Junction
- Company type: Private
- Website type: Crowdfunding
- Available in: English
- Headquarters: San Francisco, California, {{{location_country}}}
- Website: jct.com
- Commercial: Yes
- Launched: 2012

= Junction (investment platform) =

Junction was a San Francisco–based online investment platform that allowed accredited investors to purchase limited partnership interests in funds that invested in major motion pictures. It differed from donation-based crowdfunding for film finance as members of Junction received investment participation indirectly in the film projects rather than gifts, and the projects listed on Junction were already fully financed. Investors became limited partners in a fund with economic exposure to the film project through an investment agreement with one of the film's financiers.
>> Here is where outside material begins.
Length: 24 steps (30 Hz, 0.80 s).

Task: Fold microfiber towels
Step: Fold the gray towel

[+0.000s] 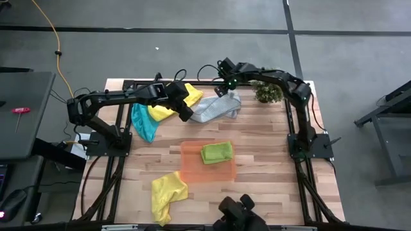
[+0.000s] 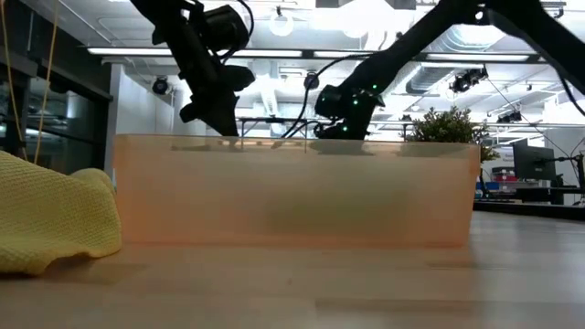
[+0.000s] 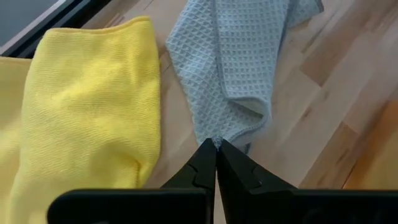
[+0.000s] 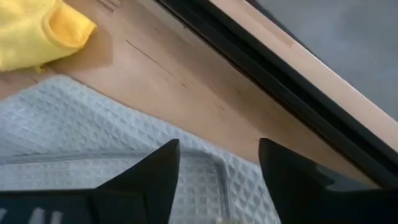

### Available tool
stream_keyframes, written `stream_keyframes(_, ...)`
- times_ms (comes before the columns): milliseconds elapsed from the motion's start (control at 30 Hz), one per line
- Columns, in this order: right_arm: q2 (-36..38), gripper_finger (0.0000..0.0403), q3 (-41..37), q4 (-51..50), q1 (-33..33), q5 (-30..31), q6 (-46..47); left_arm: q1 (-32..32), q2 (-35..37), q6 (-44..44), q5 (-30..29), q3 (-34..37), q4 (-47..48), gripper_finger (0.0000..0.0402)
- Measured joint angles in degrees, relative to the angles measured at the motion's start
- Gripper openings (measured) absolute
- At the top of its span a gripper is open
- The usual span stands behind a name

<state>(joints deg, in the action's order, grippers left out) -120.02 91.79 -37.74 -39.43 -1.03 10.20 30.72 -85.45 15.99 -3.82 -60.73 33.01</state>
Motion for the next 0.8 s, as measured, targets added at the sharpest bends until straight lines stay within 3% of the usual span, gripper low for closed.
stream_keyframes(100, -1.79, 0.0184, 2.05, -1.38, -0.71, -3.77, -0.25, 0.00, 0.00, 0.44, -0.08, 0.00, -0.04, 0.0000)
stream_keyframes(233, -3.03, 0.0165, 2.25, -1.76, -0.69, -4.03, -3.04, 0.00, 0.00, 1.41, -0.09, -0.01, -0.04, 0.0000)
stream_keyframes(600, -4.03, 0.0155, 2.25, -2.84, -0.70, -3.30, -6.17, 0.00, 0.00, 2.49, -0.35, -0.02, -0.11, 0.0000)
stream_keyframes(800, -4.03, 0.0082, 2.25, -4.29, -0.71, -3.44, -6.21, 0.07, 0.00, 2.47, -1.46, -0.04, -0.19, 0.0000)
Junction's business was facilitated by the United States Jumpstart Our Business Startups Act, the passage of which in 2012 created new avenues for companies to solicit investments.

==History==
Junction was founded in 2012 by Adam Kaufman, a former Goldman Sachs banker, and Brian Goldsmith, a former CBS News producer. As of March 2014, their team included a former Google engineer, a one-time technology employee at Goldman, and a former lawyer at Cravath, Swaine & Moore. Their advisors included Steve Wynn, Jason Blum, and Logan Green.

Financiers, including Worldview Entertainment, Silver Reel, Endgame Entertainment, PalmStar Media, and QED International, were reported to be working with Junction as of March 2014.

In October 2014, the European equity crowdfunding platform Seedrs announced the acquisition of Junction.